Step 5: Improve (optional)

步骤5：优化规则（可选）

If the user says "improve", "fix", or passed

--improve

Tell the user: "Starting mutation loop (dry-run) — this iteratively generates wording fixes for failing rules and A/B tests them. Each iteration takes 1-2 minutes."

IMPORTANT: Do NOT capture output — run via the Bash tool so the user sees iteration progress in real time:

bash

[SKILL_DIR]/scripts/mutate-loop.py \
  --target [TARGET_FILE] \
  --scenarios-file /tmp/eval-agent-md-<repo>-scenarios.yaml \
  --max-iterations 3 \
  --runs 3 \
  --model sonnet

This is always dry-run by default. Show the user each suggested mutation and ask before applying.

如果用户说“改进”、“修复”或传入了

--improve

参数：

告知用户："开始迭代优化循环（试运行）——该流程会反复生成未通过规则的措辞优化方案，并进行A/B测试。每次迭代耗时1-2分钟。"
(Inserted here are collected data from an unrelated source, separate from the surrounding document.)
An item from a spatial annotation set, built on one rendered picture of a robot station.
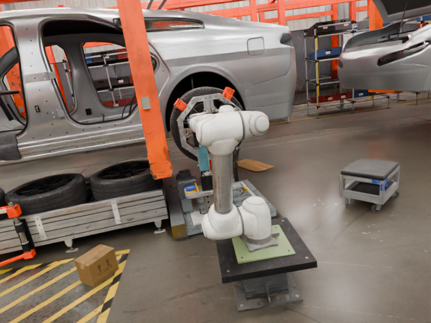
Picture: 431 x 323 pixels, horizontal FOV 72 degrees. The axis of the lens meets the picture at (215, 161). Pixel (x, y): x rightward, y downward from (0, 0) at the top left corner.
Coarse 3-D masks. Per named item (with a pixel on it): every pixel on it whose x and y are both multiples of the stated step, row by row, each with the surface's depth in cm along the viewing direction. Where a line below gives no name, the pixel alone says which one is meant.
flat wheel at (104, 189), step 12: (108, 168) 304; (120, 168) 309; (132, 168) 301; (144, 168) 309; (96, 180) 270; (108, 180) 265; (120, 180) 261; (132, 180) 261; (144, 180) 268; (156, 180) 280; (96, 192) 269; (108, 192) 262; (120, 192) 261; (132, 192) 263
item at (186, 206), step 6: (180, 174) 281; (186, 174) 282; (180, 180) 269; (186, 180) 268; (192, 180) 269; (180, 186) 267; (180, 192) 269; (180, 198) 275; (186, 198) 273; (186, 204) 278; (186, 210) 279; (192, 210) 280
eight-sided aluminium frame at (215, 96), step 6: (198, 96) 245; (204, 96) 242; (210, 96) 243; (216, 96) 244; (222, 96) 244; (192, 102) 241; (186, 108) 241; (180, 114) 247; (186, 114) 243; (180, 120) 243; (180, 126) 244; (180, 132) 245; (180, 138) 251; (186, 144) 249; (192, 150) 253; (210, 156) 256
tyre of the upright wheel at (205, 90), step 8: (200, 88) 251; (208, 88) 249; (216, 88) 251; (184, 96) 251; (192, 96) 248; (232, 96) 255; (240, 104) 259; (176, 112) 249; (176, 120) 250; (176, 128) 252; (176, 136) 254; (176, 144) 256; (240, 144) 268; (184, 152) 259
重要提示：切勿捕获输出——通过Bash工具运行，以便用户实时查看迭代进度：

bash

[SKILL_DIR]/scripts/mutate-loop.py \
  --target [TARGET_FILE] \
  --scenarios-file /tmp/eval-agent-md-<repo>-scenarios.yaml \
  --max-iterations 3 \
  --runs 3 \
  --model sonnet

默认情况下始终为试运行模式。向用户展示每个建议的优化方案，获得确认后再应用。

Arguments

参数解析

Parse the user's

/eval-agent-md

invocation for these optional arguments:

```
[path]
```
— target file (positional, e.g.,
```
/eval-agent-md ./CLAUDE.md
```
)
```
--improve
```
— run mutation loop after testing
```
--runs N
```
— runs per scenario (default: 1)
```
--model MODEL
```
— model for test subject (default: sonnet)
```
--compare-models
```
— cross-model comparison (haiku/sonnet/opus)
```
--agent
```
— hint that the target is an agent definition file (adjusts generation style)

解析用户调用

/eval-agent-md

时的可选参数：

```
[path]
```
— 目标文件（位置参数，例如
```
/eval-agent-md ./CLAUDE.md
```
）
```
--improve
```
— 测试完成后运行迭代优化循环
```
--runs N
```
— 每个场景的运行次数（默认值：1）
```
--model MODEL
```
— 测试主体使用的模型（默认值：sonnet）
```
--compare-models
```
— 跨模型对比测试（haiku/sonnet/opus）
```
--agent
```
— 提示目标文件为Agent定义文件（调整场景生成风格）

Examples

示例

Positive Trigger

触发示例

User: "Run compliance tests against my CLAUDE.md to check if all rules are being followed."

Expected behavior: Use

eval-agent-md

workflow — locate the CLAUDE.md, generate test scenarios, run behavioral tests, and report compliance results.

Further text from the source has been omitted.